To: Paul Engel who wrote (38634)11/1/1997 8:23:00 PM
From: Craig M. Newmark  Read Replies (1) | Respond to of 186894
 
Paul, Re: "Big Silicon"

IMHO, this is an apt and elegant phrase. Your invention?

Craig



To: Paul Engel who wrote (38634)11/3/1997 5:32:00 PM
From: Larry Loeb  Read Replies (1) | Respond to of 186894
 
Paul,

In relation to:

That would make the Merced about 253 sq. mm in size. and result in 90 to 110 TOTAL POSSIBLE die on an 8 inch wafer (12 inch wafers will come in a few years).

Two questions/comments:

1. In relation to the wafer size, my understanding was that Intel was going to move to 300 mm wafers at the same time they moved to the 0.18 micron process. I seem to remember this being stated by Paul Ottelini (sp?) at the analyst meeting in May (I know I heard/read it somewhere). Do you have more up to date information?

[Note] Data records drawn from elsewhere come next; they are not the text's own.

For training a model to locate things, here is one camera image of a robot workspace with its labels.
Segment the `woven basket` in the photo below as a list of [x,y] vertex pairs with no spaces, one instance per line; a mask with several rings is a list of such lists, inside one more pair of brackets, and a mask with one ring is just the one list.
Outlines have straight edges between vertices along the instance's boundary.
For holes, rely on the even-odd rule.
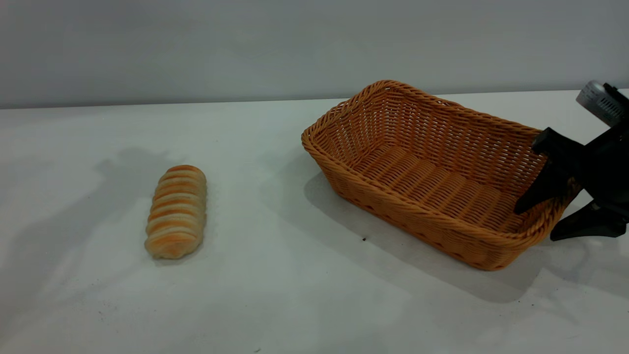
[[301,141],[341,197],[473,267],[498,270],[544,239],[573,197],[513,213],[545,162],[530,149],[539,133],[379,81]]

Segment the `striped bread loaf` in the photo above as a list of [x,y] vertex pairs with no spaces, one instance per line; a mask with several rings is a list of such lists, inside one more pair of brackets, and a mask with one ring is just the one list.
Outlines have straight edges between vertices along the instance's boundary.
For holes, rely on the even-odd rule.
[[190,165],[170,168],[160,178],[148,216],[144,247],[154,258],[177,259],[194,252],[203,240],[207,182]]

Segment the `basket rim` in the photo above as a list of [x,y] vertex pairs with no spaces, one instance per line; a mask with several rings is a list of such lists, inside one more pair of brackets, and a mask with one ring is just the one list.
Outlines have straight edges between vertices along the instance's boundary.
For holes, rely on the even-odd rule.
[[523,128],[528,128],[525,125],[522,125],[517,122],[512,122],[509,120],[505,120],[499,117],[495,117],[489,115],[487,113],[481,113],[475,110],[471,110],[470,108],[466,108],[456,102],[452,102],[449,100],[445,100],[443,98],[439,98],[433,95],[426,94],[422,90],[416,89],[408,84],[404,84],[395,80],[382,80],[378,81],[374,84],[369,85],[365,89],[363,89],[359,94],[356,94],[354,97],[350,98],[347,101],[343,101],[339,103],[337,106],[333,107],[323,116],[321,116],[314,124],[308,127],[301,136],[302,145],[304,148],[310,152],[311,154],[317,154],[323,157],[323,160],[318,160],[318,162],[329,161],[339,167],[341,167],[344,171],[342,173],[348,173],[355,177],[358,177],[360,181],[366,183],[371,188],[377,188],[380,192],[383,192],[386,195],[395,197],[396,200],[403,202],[406,205],[412,206],[415,208],[422,216],[428,217],[431,220],[438,222],[449,229],[452,229],[457,232],[461,232],[463,234],[468,234],[470,236],[474,236],[480,241],[484,241],[486,243],[501,246],[501,247],[509,247],[509,248],[528,248],[533,246],[536,243],[539,243],[543,240],[548,232],[550,232],[549,226],[554,226],[561,218],[565,208],[568,203],[576,196],[576,193],[571,193],[569,196],[564,198],[554,198],[552,200],[547,201],[547,206],[545,207],[543,214],[538,218],[538,220],[532,224],[529,228],[524,230],[523,232],[514,233],[514,232],[498,232],[492,229],[488,229],[486,227],[477,226],[471,224],[467,221],[460,220],[448,216],[438,210],[428,208],[422,203],[418,203],[412,199],[409,199],[402,194],[390,189],[388,186],[383,185],[382,183],[372,180],[370,178],[366,178],[362,174],[356,172],[354,169],[349,167],[343,161],[329,155],[324,149],[322,149],[313,139],[312,135],[320,131],[321,129],[327,127],[330,123],[334,121],[334,117],[338,117],[339,115],[343,115],[346,112],[354,109],[357,105],[361,104],[366,97],[373,95],[374,93],[378,93],[383,89],[391,89],[395,88],[396,91],[404,93],[409,98],[413,99],[413,97],[422,96],[430,96],[431,100],[428,102],[429,104],[436,106],[437,108],[443,109],[444,103],[447,103],[448,106],[456,107],[457,110],[462,111],[463,113],[471,113],[474,115],[482,115],[484,117],[492,118],[493,120],[497,120],[497,122],[501,123],[511,123],[516,126],[520,126]]

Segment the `white table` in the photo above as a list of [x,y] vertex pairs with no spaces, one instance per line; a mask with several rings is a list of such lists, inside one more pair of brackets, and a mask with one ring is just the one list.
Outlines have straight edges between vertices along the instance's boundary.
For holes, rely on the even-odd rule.
[[[587,142],[606,127],[576,95],[443,97]],[[300,135],[338,101],[0,111],[0,353],[627,351],[629,237],[459,263],[331,191]],[[155,261],[150,197],[182,163],[206,239]]]

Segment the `white wall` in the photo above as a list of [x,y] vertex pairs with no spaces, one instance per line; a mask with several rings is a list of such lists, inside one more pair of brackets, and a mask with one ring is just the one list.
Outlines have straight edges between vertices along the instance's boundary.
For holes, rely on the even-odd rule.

2. In relation to the die size. Do you think that Intel/HP might add another metal layer, or two, to the chip. Wouldn't this reduce the die size further? Would that help/hurt the heat disapation?

Thanks in advance.

Larry



To: Paul Engel who wrote (38634)11/3/1997 6:50:00 PM
From: mauser96  Respond to of 186894
 
Paul...Reading your posts and the article in Fortune, it looks like Merced is going to be a frightfully complex chip. It is the the first 3 in 1 chip, the menage a trois of microprocessors. Yields will probably be poor in the begining and it will be very expensive for a long time, based on it's complexity and the fairly large physical size needed.
I presume when enough new software comes out, the x86 and HP part of the chip can be dropped giving a much cheaper chip for mass sales.
In the meantime the average consumer will probably have to get by with PII derivatives. I wonder if the Pentium family design has enough growth left in it to stay a leader over the next 4 or 5 years. About the only way I can see that it can be improved a lot is with smaller line sizes, a trick competition can use just as easily. That would limit Intel's advantages to primarily higher volume, better manufacturing, and a bigger advertising budget. These are not inconsequential advantages, but I would be happier if they had a technolgy advantage also. The stock price would do better with a technology "story" to help support the price. The mass market for Merced is too far away to be much help . (This might not be the case with a small, no earnings company which are often judged on expectations alone. Intel is too big for this)
Merced sales should boom for servers and multi Cpu applications very quickly, beacaue it's multiuse abilities means in can be made in large volume, with the resulting decreased costs.